Your task: I would like every line of the records below that contains the word "electrical" copied.

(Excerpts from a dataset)
——————

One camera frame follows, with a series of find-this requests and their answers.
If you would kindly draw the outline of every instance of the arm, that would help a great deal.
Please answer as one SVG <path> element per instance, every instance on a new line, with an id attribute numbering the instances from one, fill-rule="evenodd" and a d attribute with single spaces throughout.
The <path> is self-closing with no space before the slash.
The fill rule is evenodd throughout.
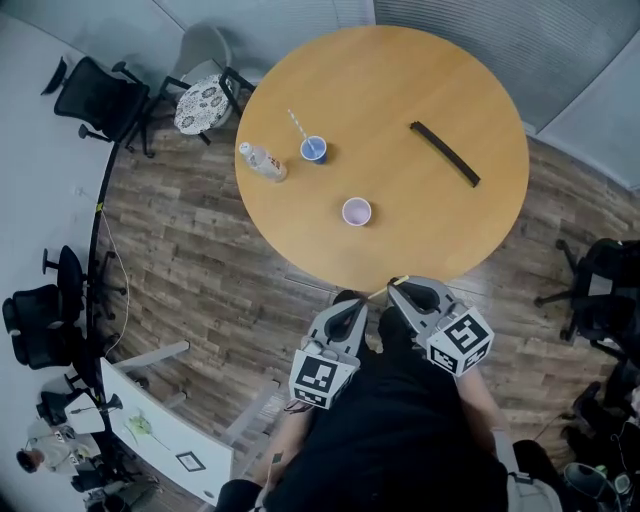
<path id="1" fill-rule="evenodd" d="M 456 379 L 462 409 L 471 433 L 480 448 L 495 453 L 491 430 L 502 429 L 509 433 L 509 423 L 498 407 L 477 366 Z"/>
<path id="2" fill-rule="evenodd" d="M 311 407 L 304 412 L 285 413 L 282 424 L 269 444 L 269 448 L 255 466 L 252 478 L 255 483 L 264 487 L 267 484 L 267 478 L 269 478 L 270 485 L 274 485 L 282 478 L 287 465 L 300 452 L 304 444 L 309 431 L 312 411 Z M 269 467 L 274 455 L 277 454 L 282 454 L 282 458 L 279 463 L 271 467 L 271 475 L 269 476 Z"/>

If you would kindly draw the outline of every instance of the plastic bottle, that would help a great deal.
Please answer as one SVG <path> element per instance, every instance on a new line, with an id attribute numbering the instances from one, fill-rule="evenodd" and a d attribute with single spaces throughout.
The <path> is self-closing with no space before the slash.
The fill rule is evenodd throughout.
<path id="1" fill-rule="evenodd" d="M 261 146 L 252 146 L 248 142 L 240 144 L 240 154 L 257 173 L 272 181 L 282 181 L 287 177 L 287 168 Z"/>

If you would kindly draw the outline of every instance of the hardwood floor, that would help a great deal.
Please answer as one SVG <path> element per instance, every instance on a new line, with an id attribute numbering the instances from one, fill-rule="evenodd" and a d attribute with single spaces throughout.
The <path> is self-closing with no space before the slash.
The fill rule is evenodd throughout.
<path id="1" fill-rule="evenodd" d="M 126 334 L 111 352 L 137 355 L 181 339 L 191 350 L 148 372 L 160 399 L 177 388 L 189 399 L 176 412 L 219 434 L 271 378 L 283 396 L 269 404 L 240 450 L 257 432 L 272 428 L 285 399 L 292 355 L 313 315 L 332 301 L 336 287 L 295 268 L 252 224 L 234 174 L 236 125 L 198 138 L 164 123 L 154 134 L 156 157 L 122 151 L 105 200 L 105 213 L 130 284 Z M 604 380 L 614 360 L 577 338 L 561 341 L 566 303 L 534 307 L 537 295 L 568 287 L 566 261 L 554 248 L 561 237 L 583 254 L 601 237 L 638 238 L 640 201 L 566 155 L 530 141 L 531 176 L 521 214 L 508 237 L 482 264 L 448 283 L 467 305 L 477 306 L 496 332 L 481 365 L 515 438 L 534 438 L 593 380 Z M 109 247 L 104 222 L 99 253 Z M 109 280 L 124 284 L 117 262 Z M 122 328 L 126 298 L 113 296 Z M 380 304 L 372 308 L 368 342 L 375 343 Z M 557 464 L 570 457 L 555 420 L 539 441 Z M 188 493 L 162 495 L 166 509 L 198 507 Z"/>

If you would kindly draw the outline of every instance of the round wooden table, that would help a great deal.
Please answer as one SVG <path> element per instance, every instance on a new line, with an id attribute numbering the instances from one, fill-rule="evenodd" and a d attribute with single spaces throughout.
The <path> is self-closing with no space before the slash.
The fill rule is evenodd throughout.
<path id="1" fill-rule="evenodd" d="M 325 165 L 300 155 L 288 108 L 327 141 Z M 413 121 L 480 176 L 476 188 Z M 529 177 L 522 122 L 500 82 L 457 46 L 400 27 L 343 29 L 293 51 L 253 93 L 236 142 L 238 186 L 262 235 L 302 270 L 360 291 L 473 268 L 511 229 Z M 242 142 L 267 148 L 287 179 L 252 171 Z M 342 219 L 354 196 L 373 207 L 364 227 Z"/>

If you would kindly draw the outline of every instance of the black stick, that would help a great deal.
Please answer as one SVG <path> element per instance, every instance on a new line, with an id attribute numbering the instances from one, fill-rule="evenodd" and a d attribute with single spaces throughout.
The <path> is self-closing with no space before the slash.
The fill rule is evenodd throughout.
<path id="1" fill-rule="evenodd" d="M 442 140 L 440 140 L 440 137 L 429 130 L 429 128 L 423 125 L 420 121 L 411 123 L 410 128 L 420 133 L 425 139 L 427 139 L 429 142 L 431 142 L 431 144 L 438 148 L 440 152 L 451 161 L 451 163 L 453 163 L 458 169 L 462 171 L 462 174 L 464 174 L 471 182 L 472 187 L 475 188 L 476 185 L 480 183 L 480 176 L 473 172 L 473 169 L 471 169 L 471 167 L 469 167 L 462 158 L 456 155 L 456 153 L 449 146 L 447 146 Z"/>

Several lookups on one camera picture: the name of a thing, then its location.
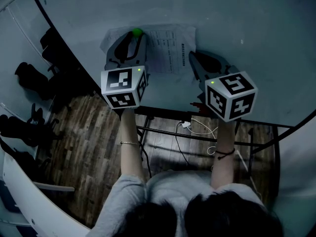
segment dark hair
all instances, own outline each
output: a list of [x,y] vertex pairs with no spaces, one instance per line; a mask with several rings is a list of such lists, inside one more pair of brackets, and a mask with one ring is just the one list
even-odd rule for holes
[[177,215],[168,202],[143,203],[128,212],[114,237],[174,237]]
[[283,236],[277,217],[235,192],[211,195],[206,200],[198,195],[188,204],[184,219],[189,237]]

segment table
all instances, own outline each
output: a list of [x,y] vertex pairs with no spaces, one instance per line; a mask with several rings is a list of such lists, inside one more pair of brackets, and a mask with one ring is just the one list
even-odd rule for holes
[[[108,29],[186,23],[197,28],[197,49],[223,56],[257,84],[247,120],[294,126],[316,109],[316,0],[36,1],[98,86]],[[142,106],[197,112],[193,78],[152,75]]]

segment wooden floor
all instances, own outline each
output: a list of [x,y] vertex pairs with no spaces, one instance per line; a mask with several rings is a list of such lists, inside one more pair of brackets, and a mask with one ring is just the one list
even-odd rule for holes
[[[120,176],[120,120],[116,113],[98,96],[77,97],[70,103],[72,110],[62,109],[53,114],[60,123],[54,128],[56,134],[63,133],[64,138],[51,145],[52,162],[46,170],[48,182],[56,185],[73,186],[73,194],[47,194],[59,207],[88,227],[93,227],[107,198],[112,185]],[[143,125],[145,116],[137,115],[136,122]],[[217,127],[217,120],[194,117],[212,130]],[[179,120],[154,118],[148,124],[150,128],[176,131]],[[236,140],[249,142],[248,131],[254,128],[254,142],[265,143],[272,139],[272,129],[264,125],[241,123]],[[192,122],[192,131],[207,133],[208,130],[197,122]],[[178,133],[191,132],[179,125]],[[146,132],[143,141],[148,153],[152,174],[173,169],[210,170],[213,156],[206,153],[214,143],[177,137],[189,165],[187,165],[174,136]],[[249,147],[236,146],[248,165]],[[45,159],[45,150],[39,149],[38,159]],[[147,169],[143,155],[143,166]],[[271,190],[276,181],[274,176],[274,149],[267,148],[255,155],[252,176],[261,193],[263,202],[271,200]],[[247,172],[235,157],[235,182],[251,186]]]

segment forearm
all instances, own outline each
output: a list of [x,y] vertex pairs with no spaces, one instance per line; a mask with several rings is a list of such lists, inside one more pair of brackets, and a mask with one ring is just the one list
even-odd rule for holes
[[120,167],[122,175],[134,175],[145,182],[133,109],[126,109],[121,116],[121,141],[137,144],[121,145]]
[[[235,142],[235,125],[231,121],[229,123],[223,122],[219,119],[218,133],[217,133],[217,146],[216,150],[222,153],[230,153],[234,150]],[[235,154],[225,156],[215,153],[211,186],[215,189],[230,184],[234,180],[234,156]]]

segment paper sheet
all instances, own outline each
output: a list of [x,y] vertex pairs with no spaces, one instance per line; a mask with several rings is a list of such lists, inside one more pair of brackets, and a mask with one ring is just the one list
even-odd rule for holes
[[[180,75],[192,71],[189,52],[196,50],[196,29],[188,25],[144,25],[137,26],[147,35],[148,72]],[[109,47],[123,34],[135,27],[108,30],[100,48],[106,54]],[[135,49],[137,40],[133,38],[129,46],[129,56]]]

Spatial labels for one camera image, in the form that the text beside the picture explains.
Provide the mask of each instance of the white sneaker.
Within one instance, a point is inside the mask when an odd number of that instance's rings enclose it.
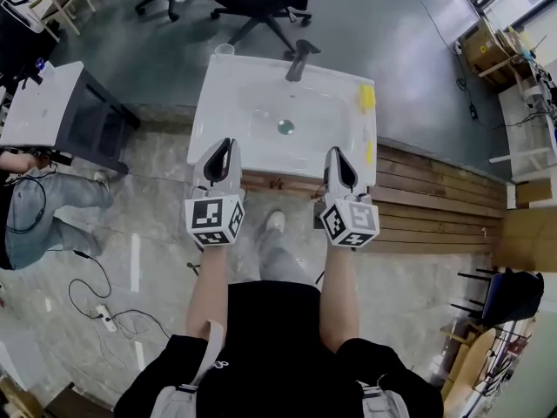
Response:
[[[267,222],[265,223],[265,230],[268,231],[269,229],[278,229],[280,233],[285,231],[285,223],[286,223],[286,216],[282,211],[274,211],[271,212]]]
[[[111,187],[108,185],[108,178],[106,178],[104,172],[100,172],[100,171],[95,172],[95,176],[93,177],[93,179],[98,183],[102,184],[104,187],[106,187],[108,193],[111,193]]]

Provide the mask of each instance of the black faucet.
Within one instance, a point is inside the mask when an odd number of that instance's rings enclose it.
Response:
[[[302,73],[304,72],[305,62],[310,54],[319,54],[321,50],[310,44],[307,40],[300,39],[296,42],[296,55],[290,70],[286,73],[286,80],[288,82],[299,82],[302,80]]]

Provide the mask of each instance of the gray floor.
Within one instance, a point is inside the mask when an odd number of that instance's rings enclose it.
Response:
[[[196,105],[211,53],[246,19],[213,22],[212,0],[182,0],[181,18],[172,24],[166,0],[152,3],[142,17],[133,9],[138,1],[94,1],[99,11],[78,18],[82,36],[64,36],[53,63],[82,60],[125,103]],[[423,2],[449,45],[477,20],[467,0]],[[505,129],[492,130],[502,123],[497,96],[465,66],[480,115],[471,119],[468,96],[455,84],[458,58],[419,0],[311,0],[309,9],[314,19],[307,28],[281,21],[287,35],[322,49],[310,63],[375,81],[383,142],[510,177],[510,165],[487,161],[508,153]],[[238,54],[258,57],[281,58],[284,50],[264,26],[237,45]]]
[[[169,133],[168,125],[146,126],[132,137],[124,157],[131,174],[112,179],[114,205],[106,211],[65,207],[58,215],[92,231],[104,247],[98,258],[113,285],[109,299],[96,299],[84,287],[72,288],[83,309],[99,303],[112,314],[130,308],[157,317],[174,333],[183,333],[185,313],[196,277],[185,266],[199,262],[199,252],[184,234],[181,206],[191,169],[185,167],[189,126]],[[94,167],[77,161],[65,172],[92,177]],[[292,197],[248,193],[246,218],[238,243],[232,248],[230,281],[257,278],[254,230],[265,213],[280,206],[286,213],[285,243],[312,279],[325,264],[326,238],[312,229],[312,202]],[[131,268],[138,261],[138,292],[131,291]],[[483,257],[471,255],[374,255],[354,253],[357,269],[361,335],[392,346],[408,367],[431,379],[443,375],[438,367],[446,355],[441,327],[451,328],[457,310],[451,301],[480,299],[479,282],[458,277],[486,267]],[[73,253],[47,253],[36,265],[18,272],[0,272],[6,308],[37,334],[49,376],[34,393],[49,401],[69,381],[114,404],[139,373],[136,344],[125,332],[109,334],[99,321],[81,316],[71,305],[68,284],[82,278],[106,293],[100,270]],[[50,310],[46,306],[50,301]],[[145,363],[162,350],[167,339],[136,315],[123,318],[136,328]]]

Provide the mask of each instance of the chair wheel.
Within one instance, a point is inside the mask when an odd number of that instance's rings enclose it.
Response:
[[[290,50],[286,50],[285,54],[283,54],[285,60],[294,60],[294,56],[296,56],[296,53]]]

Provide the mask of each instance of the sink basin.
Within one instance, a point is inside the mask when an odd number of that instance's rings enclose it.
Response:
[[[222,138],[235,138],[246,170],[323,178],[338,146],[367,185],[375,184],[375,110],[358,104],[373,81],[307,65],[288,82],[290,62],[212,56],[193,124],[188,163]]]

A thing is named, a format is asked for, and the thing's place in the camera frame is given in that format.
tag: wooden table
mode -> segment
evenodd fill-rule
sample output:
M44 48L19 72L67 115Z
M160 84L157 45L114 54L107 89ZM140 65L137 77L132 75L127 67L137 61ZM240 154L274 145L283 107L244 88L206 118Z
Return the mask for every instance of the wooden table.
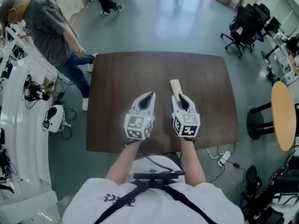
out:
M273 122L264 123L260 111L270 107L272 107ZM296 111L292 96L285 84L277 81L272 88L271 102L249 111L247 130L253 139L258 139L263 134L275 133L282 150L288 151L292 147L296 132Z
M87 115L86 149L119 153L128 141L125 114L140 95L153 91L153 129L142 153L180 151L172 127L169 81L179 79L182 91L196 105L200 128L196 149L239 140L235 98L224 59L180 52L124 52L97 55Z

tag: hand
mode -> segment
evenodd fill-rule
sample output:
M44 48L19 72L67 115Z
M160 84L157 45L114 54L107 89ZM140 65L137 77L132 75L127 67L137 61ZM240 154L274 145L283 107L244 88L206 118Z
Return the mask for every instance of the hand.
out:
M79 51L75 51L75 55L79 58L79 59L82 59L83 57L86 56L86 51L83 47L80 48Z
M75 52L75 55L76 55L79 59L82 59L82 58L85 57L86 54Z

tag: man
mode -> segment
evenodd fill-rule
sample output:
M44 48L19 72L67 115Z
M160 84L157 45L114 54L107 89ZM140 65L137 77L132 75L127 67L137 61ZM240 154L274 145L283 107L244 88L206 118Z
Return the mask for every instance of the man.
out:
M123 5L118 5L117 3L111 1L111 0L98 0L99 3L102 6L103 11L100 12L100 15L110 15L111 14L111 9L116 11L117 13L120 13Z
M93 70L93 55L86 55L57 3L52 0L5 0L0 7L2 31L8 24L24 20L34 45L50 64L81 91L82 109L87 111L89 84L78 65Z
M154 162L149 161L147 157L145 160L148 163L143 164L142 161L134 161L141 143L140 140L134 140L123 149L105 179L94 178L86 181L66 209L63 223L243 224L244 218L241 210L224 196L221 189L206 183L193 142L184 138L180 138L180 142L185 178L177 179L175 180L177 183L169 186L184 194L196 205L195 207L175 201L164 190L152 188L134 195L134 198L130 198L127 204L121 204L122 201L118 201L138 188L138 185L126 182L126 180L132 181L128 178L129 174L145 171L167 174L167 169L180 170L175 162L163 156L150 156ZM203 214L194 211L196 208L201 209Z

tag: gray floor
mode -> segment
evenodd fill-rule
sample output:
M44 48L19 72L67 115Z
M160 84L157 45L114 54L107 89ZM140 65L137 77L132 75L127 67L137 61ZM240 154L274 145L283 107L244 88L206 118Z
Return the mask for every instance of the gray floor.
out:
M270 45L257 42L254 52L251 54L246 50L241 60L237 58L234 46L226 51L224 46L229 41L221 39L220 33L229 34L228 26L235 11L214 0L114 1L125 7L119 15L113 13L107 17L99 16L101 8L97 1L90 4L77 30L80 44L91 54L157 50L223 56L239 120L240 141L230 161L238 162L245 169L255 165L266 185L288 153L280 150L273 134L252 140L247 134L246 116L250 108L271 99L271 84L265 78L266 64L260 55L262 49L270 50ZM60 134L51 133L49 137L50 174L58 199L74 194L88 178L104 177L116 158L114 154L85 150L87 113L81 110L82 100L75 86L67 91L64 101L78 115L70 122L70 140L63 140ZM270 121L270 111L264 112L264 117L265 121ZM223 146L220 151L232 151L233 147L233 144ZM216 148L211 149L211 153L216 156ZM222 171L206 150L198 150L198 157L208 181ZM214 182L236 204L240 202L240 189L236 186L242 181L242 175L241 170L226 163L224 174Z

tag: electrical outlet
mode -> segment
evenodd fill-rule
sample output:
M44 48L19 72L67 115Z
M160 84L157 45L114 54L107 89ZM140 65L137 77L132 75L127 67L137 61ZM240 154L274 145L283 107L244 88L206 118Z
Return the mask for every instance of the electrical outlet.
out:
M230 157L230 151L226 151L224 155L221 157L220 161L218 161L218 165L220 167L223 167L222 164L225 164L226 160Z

——————

Answer box:
tag: electrical outlet
Return the mask for every instance of the electrical outlet.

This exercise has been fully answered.